VEGETABLE CURRY (uses leftover vegies)

30g (1oz) butter
1 small apple
juice 1 lemon
1 cup water
sugar
flour
1 tsp each of curry powder and chutney
1 onion
s/p
cold vegetables
boiled rice

Peel apple & onion and slice very thinly. Fry in butter a few minutes then add flour, curry, chutney then water. Stir until boiling. Season and add lemon juice.

Have ready any cooked vegies. Place in the curried sauce and simmer a few minutes.
Serve with boiled rice.

Complete Beetroot Fritters

The beets work beautifully with the warmth of the cinnamon and allspice and the slightly pink fritters were a big hit, even with self-professed beet-haters. 

1 large bunch beetroot greens, rinsed well (or silver beet)
1 beetroot, peeled and grated
4 eggs, beaten
1 onion, finely chopped (about 1/2 cup)
1/2 teaspoon ground allspice
1 teaspoon cinnamon
1 teaspoon kosher salt
1 cup peanut oil

In a medium stockpot, bring 1 inch of water to boil. Add the beet greens, cover, and cook for 2 minutes. Drain the beet greens thoroughly and chop roughly.

Combine the beet, eggs, onion, allspice, cinnamon and salt in a medium mixing bowl. Mix well and stir in the beet greens.

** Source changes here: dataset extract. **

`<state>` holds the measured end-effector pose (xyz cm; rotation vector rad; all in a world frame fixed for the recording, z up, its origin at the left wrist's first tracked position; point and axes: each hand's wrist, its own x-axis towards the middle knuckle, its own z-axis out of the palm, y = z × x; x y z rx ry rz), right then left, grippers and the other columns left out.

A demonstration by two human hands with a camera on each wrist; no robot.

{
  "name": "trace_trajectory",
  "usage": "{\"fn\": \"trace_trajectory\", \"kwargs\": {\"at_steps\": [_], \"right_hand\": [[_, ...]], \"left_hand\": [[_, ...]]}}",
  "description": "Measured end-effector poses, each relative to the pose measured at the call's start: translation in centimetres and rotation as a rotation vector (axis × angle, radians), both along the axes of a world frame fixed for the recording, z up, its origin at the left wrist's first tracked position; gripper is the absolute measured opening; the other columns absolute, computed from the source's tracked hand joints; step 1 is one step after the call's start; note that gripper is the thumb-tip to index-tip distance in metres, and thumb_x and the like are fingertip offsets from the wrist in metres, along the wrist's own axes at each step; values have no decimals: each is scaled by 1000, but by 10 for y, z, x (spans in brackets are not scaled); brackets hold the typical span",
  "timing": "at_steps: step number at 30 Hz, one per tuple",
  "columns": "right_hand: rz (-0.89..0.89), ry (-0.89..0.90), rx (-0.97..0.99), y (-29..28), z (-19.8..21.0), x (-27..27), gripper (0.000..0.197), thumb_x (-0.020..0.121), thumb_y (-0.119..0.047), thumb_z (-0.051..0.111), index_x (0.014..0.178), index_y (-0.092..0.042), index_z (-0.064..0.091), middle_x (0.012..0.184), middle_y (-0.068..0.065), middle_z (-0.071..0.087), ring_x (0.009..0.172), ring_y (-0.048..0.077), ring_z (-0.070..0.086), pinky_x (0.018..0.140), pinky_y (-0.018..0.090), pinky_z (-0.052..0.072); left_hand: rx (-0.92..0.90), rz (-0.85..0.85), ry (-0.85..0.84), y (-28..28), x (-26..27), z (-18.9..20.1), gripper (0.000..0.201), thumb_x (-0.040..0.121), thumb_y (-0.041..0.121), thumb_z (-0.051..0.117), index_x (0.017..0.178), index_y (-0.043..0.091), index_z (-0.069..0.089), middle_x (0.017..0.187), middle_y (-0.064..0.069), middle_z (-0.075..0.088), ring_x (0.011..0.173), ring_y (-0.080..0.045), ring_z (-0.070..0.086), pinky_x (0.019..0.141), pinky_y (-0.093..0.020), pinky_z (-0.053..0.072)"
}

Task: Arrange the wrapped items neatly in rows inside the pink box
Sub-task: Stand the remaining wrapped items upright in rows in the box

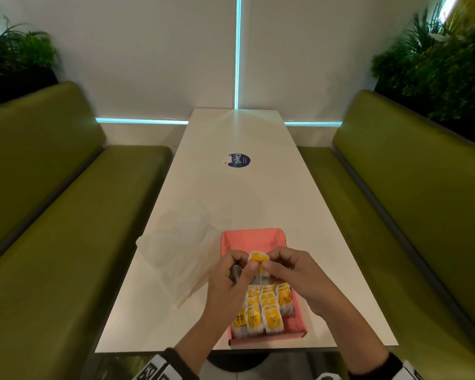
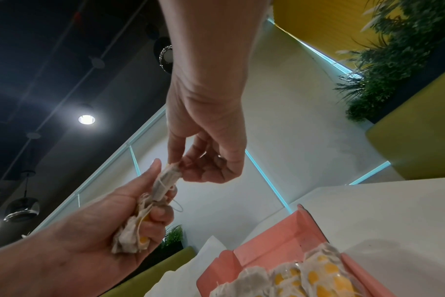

Heat the oil in a skillet over medium heat. When oil sizzles upon contact with a droplet of water, drop 1 tablespoon of the batter into the pan. Flatten the mound of batter slightly with the back of a spoon. Continue adding as many mounds of the batter mixture as the skillet will allow. Fry for 3 minutes, or until golden, turning once. Drain the fritters on paper towels. Repeat this process with the remaining batter.